Today, a newbie picks up a guitar, signs up for lessons or buys lesson books with cd included or seaches the internet for instructions and is presented with a huge pile of information right from day one. Fantastic. The downside.........the lack of the ability or willingness to focus. It seems to be human nature to want to absorb everything at once. I'll work on this technique for 5 minutes and this one for 5 minutes and this one, well, it's harder so I'll give it 10 minutes. If this is how you're learning I truly hope your a much better man than me because I needed a lot of time, like an hour or more a day for six months to a year, to really feel like I was closing in on mastering one of these skills. Trying to learn even four or five skills at the same time, from scratch, on a daily basis as part of my lesson plan, would have resulted in one messed up guitarist. Always too much. Never truly reaching a level of satisfaction. Never having time to take one technique and just focus directly on it. Discovering every possible way you can personally use it to develop your own style.

Your Own Style.

That's the goal that seems to have changed over time. I never wanted to sound like anybody else. I'd have been embarrassed if someone told me I sounded like Clapton or Page. Geez. Where did I screw up. Sure. I listened to and picked up things from them but never ever wanted to lose my own sound I'd cultivated over all the years. Today it appears to be a source of pride among players to be mistaken for someone else. I don't understand this. Quite possibly I'm the one that's wrong, but, if you want to say something nice about my playing, say I'm original. Say I have my own approach. Say I have my own sound. But please. Please. Don't tell me I sound like somebody else.

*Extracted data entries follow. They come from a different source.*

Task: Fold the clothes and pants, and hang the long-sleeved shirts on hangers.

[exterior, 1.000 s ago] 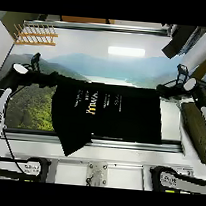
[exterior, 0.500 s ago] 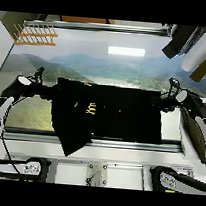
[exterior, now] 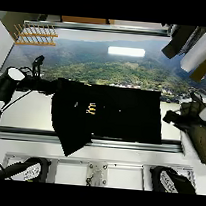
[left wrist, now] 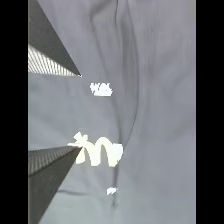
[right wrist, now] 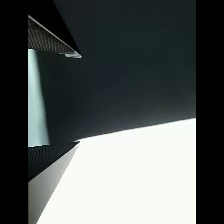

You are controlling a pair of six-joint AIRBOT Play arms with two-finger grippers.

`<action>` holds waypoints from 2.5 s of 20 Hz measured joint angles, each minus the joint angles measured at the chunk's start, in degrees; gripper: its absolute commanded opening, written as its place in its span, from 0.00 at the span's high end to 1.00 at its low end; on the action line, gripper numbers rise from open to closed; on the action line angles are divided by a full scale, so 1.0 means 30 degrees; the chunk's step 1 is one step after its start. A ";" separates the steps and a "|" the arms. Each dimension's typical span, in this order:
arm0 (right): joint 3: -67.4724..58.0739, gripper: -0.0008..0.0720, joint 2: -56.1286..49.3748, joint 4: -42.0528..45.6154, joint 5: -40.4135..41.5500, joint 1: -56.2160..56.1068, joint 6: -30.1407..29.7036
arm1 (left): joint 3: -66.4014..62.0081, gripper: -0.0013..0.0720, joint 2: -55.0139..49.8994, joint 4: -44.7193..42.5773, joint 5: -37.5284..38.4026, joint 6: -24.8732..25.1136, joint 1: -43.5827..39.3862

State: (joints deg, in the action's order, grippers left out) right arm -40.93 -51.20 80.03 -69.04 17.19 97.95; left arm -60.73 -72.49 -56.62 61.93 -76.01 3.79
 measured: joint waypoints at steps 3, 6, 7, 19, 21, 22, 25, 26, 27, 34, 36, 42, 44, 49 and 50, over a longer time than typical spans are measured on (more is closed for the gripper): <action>0.2820 0.18 0.1814 -0.0568 -0.0663 0.1923 0.1814 | -0.0015 0.39 0.0073 -0.0131 0.0240 -0.0022 -0.1231; 0.5107 0.18 0.2514 -0.1996 -0.0364 0.2630 0.2761 | -0.0015 0.39 -0.0379 -0.0197 0.0226 -0.0153 -0.2164; 0.5639 0.18 0.2572 -0.2368 -0.0131 0.2630 0.3009 | -0.0015 0.39 -0.0561 -0.0197 0.0204 -0.0153 -0.2390; 0.7388 0.19 0.0969 -0.3184 0.3191 -0.0532 0.5340 | -0.0015 0.39 -0.1231 -0.0131 -0.0153 -0.0219 -0.2885; 0.7395 0.19 0.0794 -0.3184 0.3672 -0.0750 0.5595 | -0.0015 0.39 -0.1231 -0.0131 -0.0182 -0.0219 -0.2885; 0.7395 0.19 0.0743 -0.3191 0.3869 -0.0809 0.5705 | -0.0015 0.39 -0.1231 -0.0131 -0.0197 -0.0219 -0.2885; 0.7402 0.53 0.0648 -0.3016 0.4517 -0.0918 0.5756 | -0.0015 0.39 -0.1231 -0.0124 -0.0189 -0.0219 -0.2885; 0.7417 0.66 0.0612 -0.2805 0.4699 -0.0933 0.5799 | -0.0015 0.39 -0.1231 -0.0124 -0.0197 -0.0219 -0.2885; 0.7431 0.85 0.0605 -0.2674 0.4816 -0.0947 0.5807 | -0.0015 0.39 -0.1239 -0.0124 -0.0197 -0.0219 -0.2892; 0.7410 0.97 0.0597 -0.2594 0.4940 -0.0984 0.5850 | 0.0474 0.40 0.0182 -0.2732 0.0714 -0.2011 -0.1763; 0.7410 0.97 0.0597 -0.2594 0.4874 -0.0984 0.5850 | 0.1865 0.12 0.1304 -0.4306 0.1428 -0.2987 -0.1013; 0.7410 0.97 0.0597 -0.2601 0.4809 -0.0984 0.5282 | 0.7861 0.11 0.4233 -0.6127 0.1851 -0.4350 0.1341; 0.7410 0.97 0.0597 -0.2601 0.4823 -0.0984 0.5202 | 0.9362 0.11 0.4561 -0.6113 0.1617 -0.4481 0.1464; 0.7410 0.97 0.0597 -0.2608 0.4911 -0.0984 0.5064 | 1.1395 0.11 0.4838 -0.5355 0.0437 -0.4699 0.0007; 0.7410 0.97 0.0597 -0.2608 0.4940 -0.0984 0.5064 | 1.1642 0.11 0.4852 -0.5289 0.0182 -0.4881 -0.0372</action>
State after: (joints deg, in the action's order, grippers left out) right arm -18.70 -49.41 72.20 -54.22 14.24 113.14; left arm -25.80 -57.93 -72.49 62.48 -90.65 2.68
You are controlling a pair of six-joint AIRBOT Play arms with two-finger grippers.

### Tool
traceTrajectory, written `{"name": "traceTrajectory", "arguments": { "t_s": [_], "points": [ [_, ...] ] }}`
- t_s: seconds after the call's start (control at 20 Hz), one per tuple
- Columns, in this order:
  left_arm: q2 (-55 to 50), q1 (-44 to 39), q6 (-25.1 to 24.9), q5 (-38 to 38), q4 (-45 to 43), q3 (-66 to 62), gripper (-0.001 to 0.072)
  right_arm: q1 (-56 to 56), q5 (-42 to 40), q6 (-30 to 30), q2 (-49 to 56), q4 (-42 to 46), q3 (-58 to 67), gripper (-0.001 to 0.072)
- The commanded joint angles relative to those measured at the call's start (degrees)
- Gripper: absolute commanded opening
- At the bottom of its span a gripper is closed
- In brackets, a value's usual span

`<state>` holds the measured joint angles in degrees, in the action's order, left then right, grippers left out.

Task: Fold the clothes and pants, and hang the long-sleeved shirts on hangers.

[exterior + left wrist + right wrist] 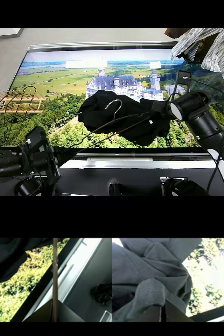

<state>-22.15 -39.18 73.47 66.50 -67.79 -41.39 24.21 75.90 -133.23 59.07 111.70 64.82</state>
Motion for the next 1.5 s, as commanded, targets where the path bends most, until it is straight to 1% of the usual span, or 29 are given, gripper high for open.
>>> {"name": "traceTrajectory", "arguments": {
  "t_s": [0.0, 0.1, 0.25, 0.45, 0.6, 0.75, 0.8, 1.0, 1.05, 1.25, 1.35, 1.45],
  "points": [
    [2.7, -0.2, 2.6, -0.3, -0.3, 0.0, 0.0015, 0.0, 0.6, -1.4, 0.0, 1.4, 0.0, 0.0025],
    [4.6, -0.2, 3.7, 0.2, -0.2, 0.0, 0.0014, 0.0, 0.0, -1.6, 0.0, 2.0, 0.0, 0.0025],
    [4.3, -0.2, 3.7, 3.8, 0.8, 0.1, 0.0016, 0.0, -1.1, -1.9, 0.0, 2.2, 0.0, 0.0025],
    [1.8, -0.4, 2.5, 3.8, 2.0, 0.2, 0.0016, 0.0, -1.1, -2.3, 0.0, 2.2, 0.0, 0.0025],
    [-3.1, -0.9, -2.6, -0.6, 3.2, 0.6, 0.0015, 0.0, -1.1, -2.2, 0.0, 1.7, 0.0, 0.0025],
    [-9.0, -0.9, -3.2, -8.1, 3.4, 0.6, 0.0015, 0.0, -1.0, -1.5, -0.3, 0.1, 0.0, 0.0025],
    [-11.0, -0.9, -4.9, -9.7, 4.3, 0.6, 0.0016, 0.0, -1.0, -1.6, -0.6, -0.1, 0.1, 0.0025],
    [-16.9, -0.9, -13.2, -13.1, 12.8, 0.6, 0.0015, 0.0, -1.3, -1.5, -1.5, -0.1, 0.3, 0.0024],
    [-17.5, -0.9, -14.4, -14.1, 14.6, 0.6, 0.0015, 0.0, -1.5, -1.2, -1.5, -0.1, 0.3, 0.0024],
    [-18.3, -0.9, -15.8, -15.3, 15.6, 0.5, 0.0016, 0.0, -2.9, -0.6, -1.5, -0.7, 1.6, 0.0024],
    [-19.5, -0.9, -17.0, -16.1, 16.0, 0.5, 0.0015, 0.0, -2.7, 1.7, -1.7, -2.3, 4.1, 0.0024],
    [-21.0, -0.9, -17.2, -19.7, 16.5, 0.5, 0.0016, 0.0, -1.6, 2.1, -1.9, -4.0, 6.8, 0.0024]
  ]
}}
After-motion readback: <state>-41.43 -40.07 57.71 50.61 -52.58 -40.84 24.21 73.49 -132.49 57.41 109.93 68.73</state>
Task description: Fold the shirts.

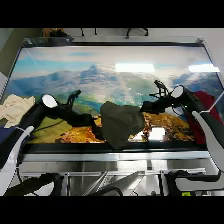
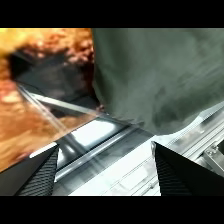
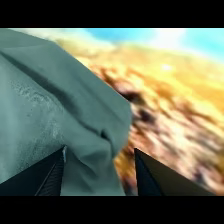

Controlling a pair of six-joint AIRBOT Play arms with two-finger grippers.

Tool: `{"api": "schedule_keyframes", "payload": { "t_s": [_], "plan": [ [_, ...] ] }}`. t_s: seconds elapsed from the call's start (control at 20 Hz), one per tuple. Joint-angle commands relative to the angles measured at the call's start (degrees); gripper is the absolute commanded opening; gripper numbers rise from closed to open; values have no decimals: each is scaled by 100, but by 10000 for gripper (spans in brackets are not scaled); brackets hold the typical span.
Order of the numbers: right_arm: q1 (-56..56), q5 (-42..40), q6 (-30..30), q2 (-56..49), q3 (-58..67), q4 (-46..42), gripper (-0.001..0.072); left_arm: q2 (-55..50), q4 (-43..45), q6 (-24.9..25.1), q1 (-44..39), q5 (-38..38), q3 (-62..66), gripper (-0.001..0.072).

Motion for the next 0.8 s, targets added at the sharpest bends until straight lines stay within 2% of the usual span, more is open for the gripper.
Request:
{"api": "schedule_keyframes", "payload": {
  "t_s": [0.0, 0.1, 0.2, 0.25, 0.3, 0.35, 0.4, 0.45, 0.5, 0.55, 0.75],
  "plan": [
    [9, 116, -780, -468, 90, 949, 477, -223, -1270, 933, -437, 984, -903, 644],
    [7, 122, -960, -457, 90, 1261, 469, -461, -1460, 1036, -774, 1318, -861, 644],
    [7, 177, -1141, -411, 90, 1440, 297, -767, -1460, 1032, -1010, 1379, -682, 644],
    [7, 269, -1235, -387, 90, 1547, 299, -887, -1460, 1029, -1073, 1364, -588, 586],
    [7, 372, -1303, -356, 90, 1611, 300, -1001, -1460, 1032, -1115, 1338, -474, 452],
    [7, 446, -1335, -321, 90, 1611, 300, -1078, -1458, 1029, -1137, 1305, -372, 414],
    [7, 490, -1375, -289, 90, 1609, 301, -1130, -1456, 1027, -1134, 1233, -264, 412],
    [2, 535, -1375, -245, 92, 1604, 341, -1145, -1447, 1010, -1128, 1185, -175, 295],
    [-4, 557, -1377, -192, 98, 1604, 521, -1141, -1379, 1032, -1128, 1123, -81, 16],
    [-4, 555, -1499, -129, 114, 1604, 595, -1143, -1287, 1021, -1128, 1036, 33, 16],
    [-52, 481, -1585, -48, 205, 1604, 592, -1143, -1257, 984, -1097, 765, 291, 15]
  ]
}}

I have my handful of techniques that I don't even think about during application. They're just part of me and what I do. I play them in my own way. I'm good at them. My method, though you might look at it and say he's doing that wrong is actually never wrong because I'm not attempting to do it the way somebody or anybody else does. I found each one and worked hard at each one and am quite happy with my skill level at each one. I was given a chance to focus and, for me, that's still my favorite way of learning something new. Take the time to master the skills most appropriate to your personal style. Considering the number of guitarists today.................good ain't good enough. Do what you do the best that you possibly can.